| Problem statement |
Determine the number of lines in the data below that contain the string "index", and respond with that number alone.
(Exercise data begins)
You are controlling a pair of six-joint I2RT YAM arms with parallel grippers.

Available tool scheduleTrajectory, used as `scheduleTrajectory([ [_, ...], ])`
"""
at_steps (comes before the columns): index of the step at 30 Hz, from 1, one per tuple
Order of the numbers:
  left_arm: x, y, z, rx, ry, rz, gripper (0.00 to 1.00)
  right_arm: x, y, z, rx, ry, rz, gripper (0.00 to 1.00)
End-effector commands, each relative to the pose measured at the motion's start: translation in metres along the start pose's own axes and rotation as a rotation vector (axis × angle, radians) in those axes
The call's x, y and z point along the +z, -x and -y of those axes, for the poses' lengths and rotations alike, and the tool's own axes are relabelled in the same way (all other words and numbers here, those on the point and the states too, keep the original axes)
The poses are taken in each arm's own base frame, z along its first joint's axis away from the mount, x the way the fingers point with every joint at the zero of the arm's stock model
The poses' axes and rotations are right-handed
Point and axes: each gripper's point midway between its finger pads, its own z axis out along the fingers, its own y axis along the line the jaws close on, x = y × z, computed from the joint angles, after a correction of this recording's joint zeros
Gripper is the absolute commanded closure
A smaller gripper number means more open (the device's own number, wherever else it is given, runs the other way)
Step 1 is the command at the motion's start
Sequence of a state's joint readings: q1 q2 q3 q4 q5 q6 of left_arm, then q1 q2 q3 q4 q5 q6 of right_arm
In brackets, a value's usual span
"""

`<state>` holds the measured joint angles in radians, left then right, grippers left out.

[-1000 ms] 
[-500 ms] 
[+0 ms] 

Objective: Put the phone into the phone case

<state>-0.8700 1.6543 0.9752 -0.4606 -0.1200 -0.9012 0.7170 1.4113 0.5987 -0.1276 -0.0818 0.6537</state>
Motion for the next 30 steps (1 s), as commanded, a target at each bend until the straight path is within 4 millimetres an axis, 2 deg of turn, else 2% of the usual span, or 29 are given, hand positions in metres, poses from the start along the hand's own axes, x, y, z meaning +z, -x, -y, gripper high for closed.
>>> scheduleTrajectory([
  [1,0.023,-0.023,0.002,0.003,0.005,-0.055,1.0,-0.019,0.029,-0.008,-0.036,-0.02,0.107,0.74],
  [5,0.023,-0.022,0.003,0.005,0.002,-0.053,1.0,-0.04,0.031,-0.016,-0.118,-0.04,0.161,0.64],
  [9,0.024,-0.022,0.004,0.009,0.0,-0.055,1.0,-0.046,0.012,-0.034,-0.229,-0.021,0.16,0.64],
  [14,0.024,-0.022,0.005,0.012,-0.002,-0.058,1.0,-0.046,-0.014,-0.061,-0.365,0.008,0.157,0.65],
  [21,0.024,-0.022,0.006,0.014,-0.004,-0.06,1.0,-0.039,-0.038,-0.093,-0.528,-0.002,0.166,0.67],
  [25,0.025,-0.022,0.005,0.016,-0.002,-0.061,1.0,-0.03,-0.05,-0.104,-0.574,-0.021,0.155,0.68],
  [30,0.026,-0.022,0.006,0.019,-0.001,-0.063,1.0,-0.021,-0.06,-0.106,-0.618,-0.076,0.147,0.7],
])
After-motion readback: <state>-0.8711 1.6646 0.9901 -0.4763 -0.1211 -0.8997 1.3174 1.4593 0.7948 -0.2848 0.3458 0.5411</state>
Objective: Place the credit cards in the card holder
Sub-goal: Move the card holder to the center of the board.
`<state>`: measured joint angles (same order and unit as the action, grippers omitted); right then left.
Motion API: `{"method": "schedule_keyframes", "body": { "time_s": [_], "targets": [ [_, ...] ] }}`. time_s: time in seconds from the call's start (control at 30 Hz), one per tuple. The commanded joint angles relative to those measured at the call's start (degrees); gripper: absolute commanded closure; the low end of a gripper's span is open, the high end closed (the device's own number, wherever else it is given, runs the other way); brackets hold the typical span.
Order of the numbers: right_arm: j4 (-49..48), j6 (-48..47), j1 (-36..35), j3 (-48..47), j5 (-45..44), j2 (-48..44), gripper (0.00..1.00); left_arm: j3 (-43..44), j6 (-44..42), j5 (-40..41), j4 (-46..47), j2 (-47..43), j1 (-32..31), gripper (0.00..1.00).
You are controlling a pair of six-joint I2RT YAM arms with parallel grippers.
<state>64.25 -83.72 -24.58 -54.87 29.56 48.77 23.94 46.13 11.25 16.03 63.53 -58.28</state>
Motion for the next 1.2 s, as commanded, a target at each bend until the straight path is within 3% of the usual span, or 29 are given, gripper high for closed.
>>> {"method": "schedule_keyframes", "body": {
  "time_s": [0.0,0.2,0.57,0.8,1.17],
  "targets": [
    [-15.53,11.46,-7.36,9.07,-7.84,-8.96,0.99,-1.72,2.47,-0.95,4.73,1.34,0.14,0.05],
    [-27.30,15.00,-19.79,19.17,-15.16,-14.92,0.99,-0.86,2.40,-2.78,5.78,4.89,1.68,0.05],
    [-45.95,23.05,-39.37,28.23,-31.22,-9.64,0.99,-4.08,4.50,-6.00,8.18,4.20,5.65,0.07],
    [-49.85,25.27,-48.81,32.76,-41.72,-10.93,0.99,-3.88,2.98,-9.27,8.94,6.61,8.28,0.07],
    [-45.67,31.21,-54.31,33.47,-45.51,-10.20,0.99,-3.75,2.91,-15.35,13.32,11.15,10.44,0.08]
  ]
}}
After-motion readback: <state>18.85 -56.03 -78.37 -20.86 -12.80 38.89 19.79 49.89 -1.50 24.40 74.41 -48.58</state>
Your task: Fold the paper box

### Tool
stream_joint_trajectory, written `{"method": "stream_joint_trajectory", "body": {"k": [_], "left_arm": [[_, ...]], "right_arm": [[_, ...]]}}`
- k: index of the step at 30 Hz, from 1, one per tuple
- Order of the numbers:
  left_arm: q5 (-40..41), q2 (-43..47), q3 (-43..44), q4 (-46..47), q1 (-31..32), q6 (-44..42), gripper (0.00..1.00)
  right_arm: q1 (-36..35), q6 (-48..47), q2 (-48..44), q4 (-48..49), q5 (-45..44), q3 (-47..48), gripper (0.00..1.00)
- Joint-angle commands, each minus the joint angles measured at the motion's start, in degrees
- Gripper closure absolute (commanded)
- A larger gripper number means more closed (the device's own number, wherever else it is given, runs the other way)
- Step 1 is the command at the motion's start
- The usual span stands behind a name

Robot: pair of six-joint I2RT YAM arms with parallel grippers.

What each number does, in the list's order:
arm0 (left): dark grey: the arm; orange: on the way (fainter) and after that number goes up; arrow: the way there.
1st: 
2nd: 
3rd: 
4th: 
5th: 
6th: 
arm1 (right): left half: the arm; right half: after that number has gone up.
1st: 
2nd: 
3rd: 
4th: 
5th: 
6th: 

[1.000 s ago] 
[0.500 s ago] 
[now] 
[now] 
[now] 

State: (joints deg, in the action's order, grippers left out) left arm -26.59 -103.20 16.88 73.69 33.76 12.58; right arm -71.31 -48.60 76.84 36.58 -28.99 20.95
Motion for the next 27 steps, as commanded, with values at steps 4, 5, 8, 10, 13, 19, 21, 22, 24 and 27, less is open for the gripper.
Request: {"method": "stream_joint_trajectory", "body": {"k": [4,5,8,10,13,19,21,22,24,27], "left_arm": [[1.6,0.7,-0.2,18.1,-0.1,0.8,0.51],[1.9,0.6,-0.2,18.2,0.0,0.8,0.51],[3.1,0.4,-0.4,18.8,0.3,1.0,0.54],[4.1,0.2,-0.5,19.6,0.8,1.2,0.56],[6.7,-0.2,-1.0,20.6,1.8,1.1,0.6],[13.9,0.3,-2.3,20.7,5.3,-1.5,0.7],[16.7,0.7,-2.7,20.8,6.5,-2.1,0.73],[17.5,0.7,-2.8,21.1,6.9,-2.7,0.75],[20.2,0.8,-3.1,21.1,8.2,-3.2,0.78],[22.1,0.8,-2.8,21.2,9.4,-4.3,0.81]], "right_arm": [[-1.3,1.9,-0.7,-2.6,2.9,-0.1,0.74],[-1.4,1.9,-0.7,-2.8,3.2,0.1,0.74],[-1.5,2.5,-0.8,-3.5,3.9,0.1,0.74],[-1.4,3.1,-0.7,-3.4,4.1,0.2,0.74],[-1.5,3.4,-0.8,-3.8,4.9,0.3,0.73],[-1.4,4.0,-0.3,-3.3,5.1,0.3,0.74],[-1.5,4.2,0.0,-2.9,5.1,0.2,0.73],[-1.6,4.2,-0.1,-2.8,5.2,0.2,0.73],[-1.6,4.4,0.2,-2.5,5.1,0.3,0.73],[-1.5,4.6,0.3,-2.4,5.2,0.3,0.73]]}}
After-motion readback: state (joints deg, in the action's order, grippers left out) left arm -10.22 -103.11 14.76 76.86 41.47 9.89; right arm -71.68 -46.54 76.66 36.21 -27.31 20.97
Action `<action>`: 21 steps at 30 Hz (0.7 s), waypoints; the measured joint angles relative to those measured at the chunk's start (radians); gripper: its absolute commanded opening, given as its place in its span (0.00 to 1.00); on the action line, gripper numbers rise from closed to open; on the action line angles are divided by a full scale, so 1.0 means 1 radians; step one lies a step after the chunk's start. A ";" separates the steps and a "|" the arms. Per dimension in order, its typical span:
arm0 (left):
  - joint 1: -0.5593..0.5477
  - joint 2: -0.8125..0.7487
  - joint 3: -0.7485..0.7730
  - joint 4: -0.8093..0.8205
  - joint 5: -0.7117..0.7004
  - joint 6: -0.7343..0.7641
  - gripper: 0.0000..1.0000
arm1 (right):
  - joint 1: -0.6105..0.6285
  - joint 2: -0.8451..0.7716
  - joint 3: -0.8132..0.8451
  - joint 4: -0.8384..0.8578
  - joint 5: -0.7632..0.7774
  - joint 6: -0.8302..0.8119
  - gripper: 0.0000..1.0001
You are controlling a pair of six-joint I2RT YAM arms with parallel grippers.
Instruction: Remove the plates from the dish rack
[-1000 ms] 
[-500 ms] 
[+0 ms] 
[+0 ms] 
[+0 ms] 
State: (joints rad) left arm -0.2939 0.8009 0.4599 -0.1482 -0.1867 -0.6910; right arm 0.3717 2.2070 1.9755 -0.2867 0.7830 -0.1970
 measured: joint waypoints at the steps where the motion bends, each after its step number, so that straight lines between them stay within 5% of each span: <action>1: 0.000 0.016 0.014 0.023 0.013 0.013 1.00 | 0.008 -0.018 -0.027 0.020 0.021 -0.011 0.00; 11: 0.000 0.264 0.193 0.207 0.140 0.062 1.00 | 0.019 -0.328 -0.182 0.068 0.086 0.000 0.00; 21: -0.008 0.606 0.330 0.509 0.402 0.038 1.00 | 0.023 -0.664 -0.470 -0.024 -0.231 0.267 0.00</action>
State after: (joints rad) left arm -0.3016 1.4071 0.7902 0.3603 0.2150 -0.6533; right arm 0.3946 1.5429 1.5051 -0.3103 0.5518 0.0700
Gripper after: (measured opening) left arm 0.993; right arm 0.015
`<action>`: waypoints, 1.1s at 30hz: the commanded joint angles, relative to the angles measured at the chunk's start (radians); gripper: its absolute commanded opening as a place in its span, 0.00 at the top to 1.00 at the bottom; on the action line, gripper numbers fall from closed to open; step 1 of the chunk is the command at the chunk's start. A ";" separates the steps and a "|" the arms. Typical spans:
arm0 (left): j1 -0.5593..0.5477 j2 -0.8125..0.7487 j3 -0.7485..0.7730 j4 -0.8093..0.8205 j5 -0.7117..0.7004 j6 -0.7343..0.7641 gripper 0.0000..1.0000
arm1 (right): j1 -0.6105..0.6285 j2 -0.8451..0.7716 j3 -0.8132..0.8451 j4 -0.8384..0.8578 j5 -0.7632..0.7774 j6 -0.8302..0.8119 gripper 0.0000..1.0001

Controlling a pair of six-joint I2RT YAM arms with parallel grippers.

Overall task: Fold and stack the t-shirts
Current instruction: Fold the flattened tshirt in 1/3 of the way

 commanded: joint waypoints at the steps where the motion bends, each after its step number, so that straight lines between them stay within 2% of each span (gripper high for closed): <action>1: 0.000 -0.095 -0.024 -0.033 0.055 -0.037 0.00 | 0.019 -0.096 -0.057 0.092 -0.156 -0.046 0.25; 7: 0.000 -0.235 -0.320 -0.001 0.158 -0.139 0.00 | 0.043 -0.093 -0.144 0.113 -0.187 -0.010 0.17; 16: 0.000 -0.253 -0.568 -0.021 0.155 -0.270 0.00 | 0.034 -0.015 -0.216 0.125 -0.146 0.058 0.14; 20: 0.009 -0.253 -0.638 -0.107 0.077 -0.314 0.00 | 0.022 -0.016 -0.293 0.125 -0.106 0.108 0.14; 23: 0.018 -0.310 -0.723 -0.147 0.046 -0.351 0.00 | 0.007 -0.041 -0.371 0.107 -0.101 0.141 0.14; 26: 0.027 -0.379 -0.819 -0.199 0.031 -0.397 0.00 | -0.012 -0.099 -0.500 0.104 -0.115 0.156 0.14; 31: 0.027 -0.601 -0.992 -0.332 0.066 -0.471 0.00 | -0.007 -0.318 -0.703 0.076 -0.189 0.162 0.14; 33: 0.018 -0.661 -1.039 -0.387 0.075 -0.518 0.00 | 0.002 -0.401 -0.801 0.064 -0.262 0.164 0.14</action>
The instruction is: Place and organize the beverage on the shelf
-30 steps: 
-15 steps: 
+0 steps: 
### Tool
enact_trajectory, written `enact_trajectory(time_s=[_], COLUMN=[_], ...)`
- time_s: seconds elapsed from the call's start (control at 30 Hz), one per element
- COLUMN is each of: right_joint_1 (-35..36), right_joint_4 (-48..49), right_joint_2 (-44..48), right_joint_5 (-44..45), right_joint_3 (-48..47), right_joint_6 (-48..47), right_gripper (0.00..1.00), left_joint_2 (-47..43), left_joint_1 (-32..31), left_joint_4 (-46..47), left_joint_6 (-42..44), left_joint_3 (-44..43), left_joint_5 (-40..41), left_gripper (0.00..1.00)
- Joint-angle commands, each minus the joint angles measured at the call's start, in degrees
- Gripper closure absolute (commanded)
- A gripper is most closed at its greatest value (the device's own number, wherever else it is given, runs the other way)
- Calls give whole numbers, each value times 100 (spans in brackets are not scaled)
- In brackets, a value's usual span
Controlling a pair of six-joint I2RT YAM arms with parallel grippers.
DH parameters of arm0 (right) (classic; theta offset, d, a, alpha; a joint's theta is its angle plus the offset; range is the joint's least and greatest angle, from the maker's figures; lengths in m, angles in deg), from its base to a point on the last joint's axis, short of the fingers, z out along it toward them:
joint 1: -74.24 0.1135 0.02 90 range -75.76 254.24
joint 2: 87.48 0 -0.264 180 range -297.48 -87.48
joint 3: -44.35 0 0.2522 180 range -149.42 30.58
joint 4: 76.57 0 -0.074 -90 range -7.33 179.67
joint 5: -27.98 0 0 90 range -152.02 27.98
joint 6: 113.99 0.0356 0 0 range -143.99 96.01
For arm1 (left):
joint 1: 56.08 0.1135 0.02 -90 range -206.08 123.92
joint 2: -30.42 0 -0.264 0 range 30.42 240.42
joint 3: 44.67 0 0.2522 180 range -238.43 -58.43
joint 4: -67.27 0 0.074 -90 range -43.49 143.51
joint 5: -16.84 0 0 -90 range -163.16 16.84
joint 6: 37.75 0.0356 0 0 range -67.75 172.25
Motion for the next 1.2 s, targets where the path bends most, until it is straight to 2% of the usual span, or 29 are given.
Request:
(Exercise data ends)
| Solution to this exercise |
2